**Work task:** Determine the count of lines containing "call" in the entries below and return only that figure.

Source records
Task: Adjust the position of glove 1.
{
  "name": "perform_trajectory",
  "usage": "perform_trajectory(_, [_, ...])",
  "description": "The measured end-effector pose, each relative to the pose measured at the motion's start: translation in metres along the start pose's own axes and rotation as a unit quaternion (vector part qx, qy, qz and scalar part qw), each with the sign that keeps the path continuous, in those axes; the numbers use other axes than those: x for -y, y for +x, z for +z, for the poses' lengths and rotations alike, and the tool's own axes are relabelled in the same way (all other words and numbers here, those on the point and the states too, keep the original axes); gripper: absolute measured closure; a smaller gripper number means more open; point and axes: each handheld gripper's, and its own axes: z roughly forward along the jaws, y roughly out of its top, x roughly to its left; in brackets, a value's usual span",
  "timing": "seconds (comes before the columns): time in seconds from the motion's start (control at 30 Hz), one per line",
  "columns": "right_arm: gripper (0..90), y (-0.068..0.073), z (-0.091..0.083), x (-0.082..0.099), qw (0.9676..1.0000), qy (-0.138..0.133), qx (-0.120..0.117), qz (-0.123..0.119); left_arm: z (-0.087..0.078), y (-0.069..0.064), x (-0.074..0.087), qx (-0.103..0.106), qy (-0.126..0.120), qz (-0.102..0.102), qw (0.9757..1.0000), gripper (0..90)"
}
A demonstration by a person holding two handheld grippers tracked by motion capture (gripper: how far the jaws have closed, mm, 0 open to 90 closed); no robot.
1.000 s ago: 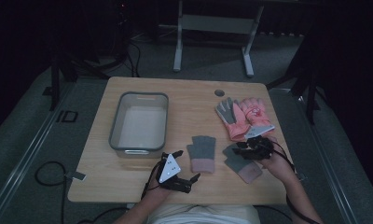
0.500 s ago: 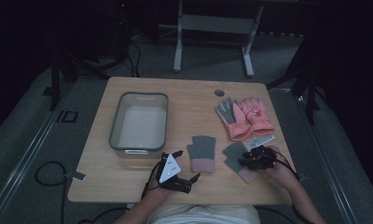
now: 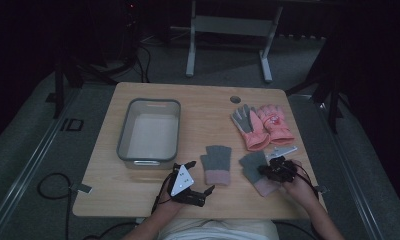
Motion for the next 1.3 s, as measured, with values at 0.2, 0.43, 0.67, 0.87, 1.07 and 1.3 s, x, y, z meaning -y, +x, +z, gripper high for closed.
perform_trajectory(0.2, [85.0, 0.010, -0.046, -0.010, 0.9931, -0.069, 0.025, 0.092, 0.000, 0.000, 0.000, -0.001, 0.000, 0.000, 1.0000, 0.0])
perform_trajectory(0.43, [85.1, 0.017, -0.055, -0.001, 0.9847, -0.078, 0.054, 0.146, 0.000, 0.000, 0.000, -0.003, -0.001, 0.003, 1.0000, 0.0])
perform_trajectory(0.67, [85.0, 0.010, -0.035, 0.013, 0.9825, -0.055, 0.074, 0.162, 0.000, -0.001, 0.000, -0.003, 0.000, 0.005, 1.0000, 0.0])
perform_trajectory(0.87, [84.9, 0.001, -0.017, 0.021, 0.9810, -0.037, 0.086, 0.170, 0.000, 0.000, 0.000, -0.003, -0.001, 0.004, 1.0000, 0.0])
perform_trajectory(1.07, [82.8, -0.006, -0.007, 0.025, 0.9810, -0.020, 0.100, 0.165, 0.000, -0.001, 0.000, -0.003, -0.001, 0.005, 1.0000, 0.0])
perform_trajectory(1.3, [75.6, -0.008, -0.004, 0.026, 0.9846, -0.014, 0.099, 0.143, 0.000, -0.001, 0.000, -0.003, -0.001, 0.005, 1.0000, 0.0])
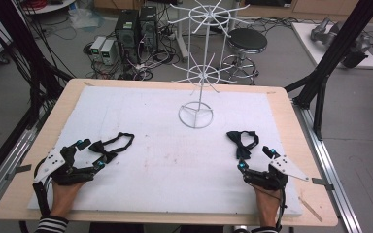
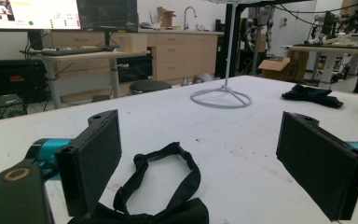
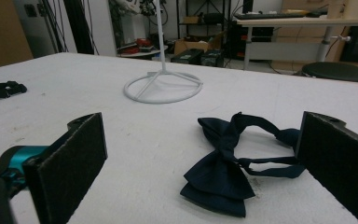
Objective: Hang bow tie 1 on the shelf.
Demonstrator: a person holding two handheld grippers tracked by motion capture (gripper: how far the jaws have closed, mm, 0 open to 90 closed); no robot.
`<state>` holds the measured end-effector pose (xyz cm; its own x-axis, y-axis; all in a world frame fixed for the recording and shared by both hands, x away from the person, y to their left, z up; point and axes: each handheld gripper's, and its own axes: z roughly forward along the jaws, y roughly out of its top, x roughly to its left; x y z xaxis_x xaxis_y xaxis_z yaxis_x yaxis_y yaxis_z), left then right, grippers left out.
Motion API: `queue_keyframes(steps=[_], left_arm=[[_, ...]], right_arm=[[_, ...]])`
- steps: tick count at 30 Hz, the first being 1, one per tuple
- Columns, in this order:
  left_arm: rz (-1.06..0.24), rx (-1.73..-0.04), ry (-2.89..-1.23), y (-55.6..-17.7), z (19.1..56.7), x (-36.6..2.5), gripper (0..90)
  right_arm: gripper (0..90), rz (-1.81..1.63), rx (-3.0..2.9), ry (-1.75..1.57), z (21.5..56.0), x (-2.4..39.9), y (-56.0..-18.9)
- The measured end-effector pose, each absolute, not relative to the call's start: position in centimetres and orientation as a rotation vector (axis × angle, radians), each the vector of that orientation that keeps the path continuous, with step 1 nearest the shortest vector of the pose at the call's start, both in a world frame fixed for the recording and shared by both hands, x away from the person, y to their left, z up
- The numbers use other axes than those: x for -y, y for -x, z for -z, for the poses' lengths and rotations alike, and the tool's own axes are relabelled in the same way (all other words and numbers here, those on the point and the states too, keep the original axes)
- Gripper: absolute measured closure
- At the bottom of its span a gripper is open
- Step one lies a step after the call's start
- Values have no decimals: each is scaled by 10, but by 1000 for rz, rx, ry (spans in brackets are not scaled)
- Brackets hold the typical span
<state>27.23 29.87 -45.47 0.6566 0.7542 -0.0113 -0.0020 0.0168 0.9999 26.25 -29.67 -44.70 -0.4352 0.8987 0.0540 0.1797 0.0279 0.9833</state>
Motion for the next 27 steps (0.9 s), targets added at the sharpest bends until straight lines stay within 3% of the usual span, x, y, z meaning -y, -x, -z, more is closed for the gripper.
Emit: queue_keyframes(steps=[27], left_arm=[[-661, -668, -1448, -272, 455, -299, 143]], right_arm=[[11, -1313, -1949, -1173, 385, 300, -297]])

**Answer to the problem:** 2